[AIM OF THE TASK] The full listing is to be written out again, unchanged.

[DATA]
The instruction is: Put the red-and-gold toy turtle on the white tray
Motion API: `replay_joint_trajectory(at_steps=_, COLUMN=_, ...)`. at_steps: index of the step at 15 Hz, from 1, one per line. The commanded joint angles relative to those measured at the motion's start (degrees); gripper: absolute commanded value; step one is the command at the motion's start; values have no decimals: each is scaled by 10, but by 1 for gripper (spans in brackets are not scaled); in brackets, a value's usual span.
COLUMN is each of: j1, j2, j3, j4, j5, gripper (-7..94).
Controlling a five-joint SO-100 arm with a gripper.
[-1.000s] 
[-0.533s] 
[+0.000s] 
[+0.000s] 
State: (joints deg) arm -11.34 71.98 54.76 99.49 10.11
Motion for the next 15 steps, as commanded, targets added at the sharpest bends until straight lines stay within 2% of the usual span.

[WRITTEN SOLUTION]
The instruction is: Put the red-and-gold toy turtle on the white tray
Motion API: `replay_joint_trajectory(at_steps=_, COLUMN=_, ...)`. at_steps: index of the step at 15 Hz, from 1, one per line. The commanded joint angles relative to those measured at the motion's start (degrees); gripper: absolute commanded value; step one is the command at the motion's start; values have no decimals: each is scaled by 10, but by 1 for gripper (spans in brackets are not scaled); in brackets, a value's usual span.
COLUMN is each of: j1, j2, j3, j4, j5, gripper (-7..94).
Controlling a five-joint SO-100 arm with a gripper.
[-1.000s] 
[-0.533s] 
[+0.000s] 
[+0.000s] 
State: (joints deg) arm -11.34 71.98 54.76 99.49 10.11
Motion for the next 15 steps, as commanded, targets added at the sharpest bends until straight lines stay within 2% of the usual span.

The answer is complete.